H3N2 Influenza Infection Elicits More Cross-Reactive and Less Clonally Expanded Anti-Hemagglutinin Antibodies Than Influenza Vaccination (original) (raw)
Figure 1
Characterization of peripheral blood plasmacytosis 7 days after TIV or EI.

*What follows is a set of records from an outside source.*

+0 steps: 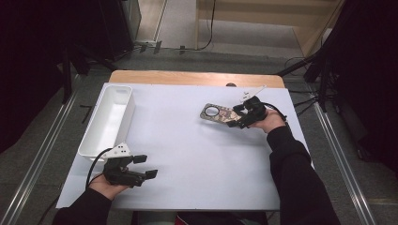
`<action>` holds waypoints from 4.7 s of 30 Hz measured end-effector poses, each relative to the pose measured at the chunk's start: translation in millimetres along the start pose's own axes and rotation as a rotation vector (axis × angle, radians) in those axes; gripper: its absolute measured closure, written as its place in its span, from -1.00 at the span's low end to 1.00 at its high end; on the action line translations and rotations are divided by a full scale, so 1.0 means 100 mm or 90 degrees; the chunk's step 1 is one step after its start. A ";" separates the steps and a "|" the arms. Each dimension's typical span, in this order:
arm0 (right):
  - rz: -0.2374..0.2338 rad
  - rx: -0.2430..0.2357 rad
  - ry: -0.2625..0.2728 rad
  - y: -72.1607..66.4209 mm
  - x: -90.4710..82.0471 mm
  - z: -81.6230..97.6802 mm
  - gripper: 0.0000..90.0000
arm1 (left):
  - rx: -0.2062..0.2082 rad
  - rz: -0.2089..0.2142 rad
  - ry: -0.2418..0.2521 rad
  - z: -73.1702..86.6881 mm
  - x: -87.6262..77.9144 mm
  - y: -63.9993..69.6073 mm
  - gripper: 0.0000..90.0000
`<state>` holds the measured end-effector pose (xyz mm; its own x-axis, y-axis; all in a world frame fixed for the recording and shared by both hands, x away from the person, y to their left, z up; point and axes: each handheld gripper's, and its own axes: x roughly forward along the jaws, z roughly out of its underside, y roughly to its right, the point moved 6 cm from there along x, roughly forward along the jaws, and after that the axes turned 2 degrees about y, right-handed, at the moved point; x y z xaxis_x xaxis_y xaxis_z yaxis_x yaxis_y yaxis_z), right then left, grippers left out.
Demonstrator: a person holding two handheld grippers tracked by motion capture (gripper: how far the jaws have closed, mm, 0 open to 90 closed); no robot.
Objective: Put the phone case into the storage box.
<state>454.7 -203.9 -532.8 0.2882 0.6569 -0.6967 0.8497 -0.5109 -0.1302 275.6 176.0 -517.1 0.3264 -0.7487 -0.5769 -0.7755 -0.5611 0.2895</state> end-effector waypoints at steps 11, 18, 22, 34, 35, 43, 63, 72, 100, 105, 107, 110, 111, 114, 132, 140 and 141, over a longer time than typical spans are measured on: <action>-0.022 0.043 0.003 -0.15 -0.06 -0.06 -0.76 | -0.001 -0.001 0.004 -0.02 0.01 0.00 -0.52; -0.015 0.068 -0.020 -0.25 -0.09 -0.04 -0.76 | -0.003 0.003 0.004 -0.03 0.01 0.00 -0.52; -0.013 0.073 -0.014 -0.34 -0.12 -0.04 -0.76 | -0.004 0.005 0.002 -0.04 0.02 0.00 -0.52; -0.006 0.145 0.003 -0.51 -0.19 -0.03 -0.76 | -0.020 0.017 0.003 -0.07 0.04 0.01 -0.52; -0.006 0.151 0.006 -0.52 -0.19 -0.03 -0.76 | -0.026 0.019 0.006 -0.08 0.04 0.01 -0.52; 0.001 0.193 0.016 -0.64 -0.18 0.04 -0.76 | -0.038 0.025 0.009 -0.11 0.04 0.02 -0.52; -0.016 0.240 0.043 -0.90 -0.10 0.05 -0.76 | -0.066 0.044 0.004 -0.20 0.10 0.05 -0.51; -0.018 0.259 0.066 -0.99 -0.09 0.04 -0.76 | -0.075 0.048 0.003 -0.33 0.22 0.07 -0.51; 0.003 0.310 0.114 -1.13 -0.07 -0.01 -0.76 | -0.139 0.023 -0.023 -0.63 0.48 -0.05 -0.51; -0.002 0.317 0.122 -1.16 -0.07 -0.01 -0.76 | -0.165 0.038 -0.027 -0.74 0.53 -0.05 -0.51; 0.002 0.313 0.128 -1.17 -0.08 -0.03 -0.76 | -0.168 0.038 -0.027 -0.77 0.55 -0.06 -0.51; 0.007 0.311 0.137 -1.19 -0.10 -0.05 -0.76 | -0.177 0.032 -0.029 -0.82 0.58 -0.08 -0.51; 0.009 0.310 0.138 -1.19 -0.11 -0.05 -0.76 | -0.181 0.032 -0.031 -0.84 0.59 -0.09 -0.51; 0.009 0.314 0.143 -1.20 -0.11 -0.06 -0.76 | -0.192 0.025 -0.038 -0.88 0.61 -0.11 -0.51; 0.033 0.328 0.157 -1.22 -0.09 -0.10 -0.76 | -0.202 0.004 -0.042 -1.18 0.72 -0.12 -0.43; 0.050 0.351 0.168 -1.22 -0.05 -0.10 -0.76 | -0.199 -0.011 -0.043 -1.27 0.78 -0.14 -0.43; 0.052 0.352 0.169 -1.22 -0.05 -0.10 -0.76 | -0.201 -0.014 -0.045 -1.27 0.79 -0.15 -0.43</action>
<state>354.1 -139.1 -506.7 0.5035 0.6827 -0.5296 0.4860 -0.7306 -0.4797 382.0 80.6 -469.7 0.2942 -0.7156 -0.6335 -0.5589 -0.6665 0.4933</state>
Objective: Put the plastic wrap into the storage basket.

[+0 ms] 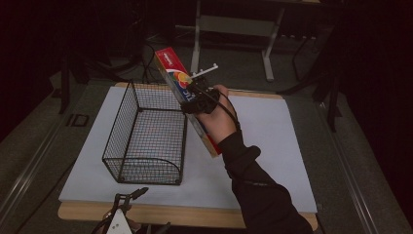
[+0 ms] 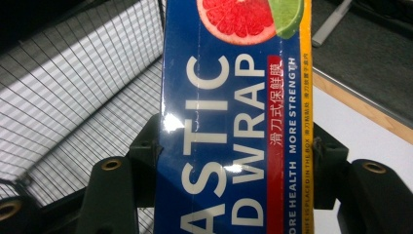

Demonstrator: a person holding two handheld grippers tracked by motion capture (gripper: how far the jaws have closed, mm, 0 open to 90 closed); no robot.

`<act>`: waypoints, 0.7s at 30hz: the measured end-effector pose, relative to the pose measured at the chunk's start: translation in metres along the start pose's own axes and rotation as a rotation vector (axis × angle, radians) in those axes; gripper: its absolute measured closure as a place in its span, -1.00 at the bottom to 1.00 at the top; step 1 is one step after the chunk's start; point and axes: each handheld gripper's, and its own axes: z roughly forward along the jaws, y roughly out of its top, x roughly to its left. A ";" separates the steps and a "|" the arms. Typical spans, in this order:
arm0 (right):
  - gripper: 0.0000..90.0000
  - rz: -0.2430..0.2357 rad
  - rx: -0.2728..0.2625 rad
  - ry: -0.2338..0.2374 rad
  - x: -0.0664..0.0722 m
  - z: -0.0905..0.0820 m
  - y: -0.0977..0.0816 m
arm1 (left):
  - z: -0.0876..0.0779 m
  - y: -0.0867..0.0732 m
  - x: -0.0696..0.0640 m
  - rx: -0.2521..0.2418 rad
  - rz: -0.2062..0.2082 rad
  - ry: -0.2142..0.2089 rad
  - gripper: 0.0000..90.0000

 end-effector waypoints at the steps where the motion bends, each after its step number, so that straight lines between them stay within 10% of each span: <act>1: -0.12 0.002 -0.006 0.000 0.003 0.001 0.002 | 0.000 0.000 0.000 -0.001 -0.001 -0.002 -0.98; 21: -0.12 -0.003 -0.074 0.013 0.058 0.034 0.045 | -0.005 0.001 0.000 -0.022 -0.008 -0.007 -0.98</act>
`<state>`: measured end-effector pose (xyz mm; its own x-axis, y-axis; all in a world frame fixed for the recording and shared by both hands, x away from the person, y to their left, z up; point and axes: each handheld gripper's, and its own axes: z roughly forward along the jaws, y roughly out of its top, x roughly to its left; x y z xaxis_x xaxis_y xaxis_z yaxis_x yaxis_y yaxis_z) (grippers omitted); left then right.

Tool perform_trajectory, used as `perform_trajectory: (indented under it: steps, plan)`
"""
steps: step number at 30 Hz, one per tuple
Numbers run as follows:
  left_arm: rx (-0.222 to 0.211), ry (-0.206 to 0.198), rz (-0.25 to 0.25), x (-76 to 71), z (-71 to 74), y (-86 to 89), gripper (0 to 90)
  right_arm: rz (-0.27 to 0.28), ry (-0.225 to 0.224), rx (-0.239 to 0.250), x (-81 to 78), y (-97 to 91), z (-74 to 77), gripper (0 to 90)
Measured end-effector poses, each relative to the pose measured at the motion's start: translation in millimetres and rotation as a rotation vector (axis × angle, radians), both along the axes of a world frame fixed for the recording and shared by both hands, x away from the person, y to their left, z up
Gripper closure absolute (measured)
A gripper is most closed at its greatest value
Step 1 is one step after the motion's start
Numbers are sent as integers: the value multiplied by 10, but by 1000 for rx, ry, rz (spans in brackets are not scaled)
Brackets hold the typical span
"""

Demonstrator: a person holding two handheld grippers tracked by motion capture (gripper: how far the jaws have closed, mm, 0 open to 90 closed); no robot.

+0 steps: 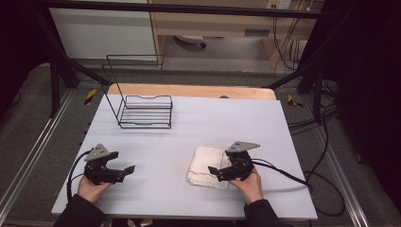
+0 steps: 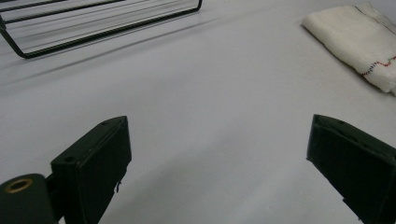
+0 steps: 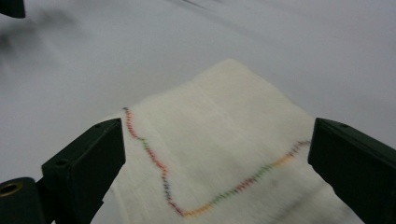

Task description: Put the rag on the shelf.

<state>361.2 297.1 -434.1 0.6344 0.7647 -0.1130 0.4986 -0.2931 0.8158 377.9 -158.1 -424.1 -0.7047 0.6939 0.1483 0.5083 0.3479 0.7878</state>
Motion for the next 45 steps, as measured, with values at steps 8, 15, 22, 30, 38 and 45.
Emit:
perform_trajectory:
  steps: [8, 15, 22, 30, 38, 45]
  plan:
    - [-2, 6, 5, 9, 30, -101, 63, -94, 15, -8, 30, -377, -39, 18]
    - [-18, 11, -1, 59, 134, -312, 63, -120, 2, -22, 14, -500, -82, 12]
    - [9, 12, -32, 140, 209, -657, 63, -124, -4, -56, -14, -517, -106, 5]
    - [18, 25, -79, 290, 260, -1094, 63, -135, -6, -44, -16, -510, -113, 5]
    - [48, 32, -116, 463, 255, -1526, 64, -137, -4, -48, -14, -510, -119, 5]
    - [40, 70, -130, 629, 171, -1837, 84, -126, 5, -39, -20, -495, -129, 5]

A. Peripheral blood B cells (CD3/14/16/235a− CD19+) stained for plasma cell markers (CD3/14/16/235a− CD19+ CD20−/lo CD27hi CD38hi); points shown are percentage of B cells that were plasma cells. TIV mean 2.75%±0.90%; EI mean 2.26±0.74%; two-tailed t test, p = 0.68. B. Human rmAbs derived from sorted plasma cells tested for reactivity. From TIV subjects, 252/404 rmAbs (62.4%) reacted with ≥1 influenza antigen (blue wedge), 152/404 (37.6%) did not react with any tested rHA or split-virus antigen (gray wedge). From EI subjects, 37/451 rmAbs (8.2%) reacted with ≥1 influenza antigen (tested vs. TIV, χ2 = 279.5, p<0.0001), 414/451 (91.8%) did not react with any tested rHA or split-virus antigen. C. Human rmAbs membership in clonal lineages. From TIV subjects, 175/404 (43.3%) rmAbs were members of 46 clonal lineages (red wedge); from EI subjects, 28/451 (6.2%) rmAbs were members of 12 clonal lineages (χ2 = 162.1, p<0.0001).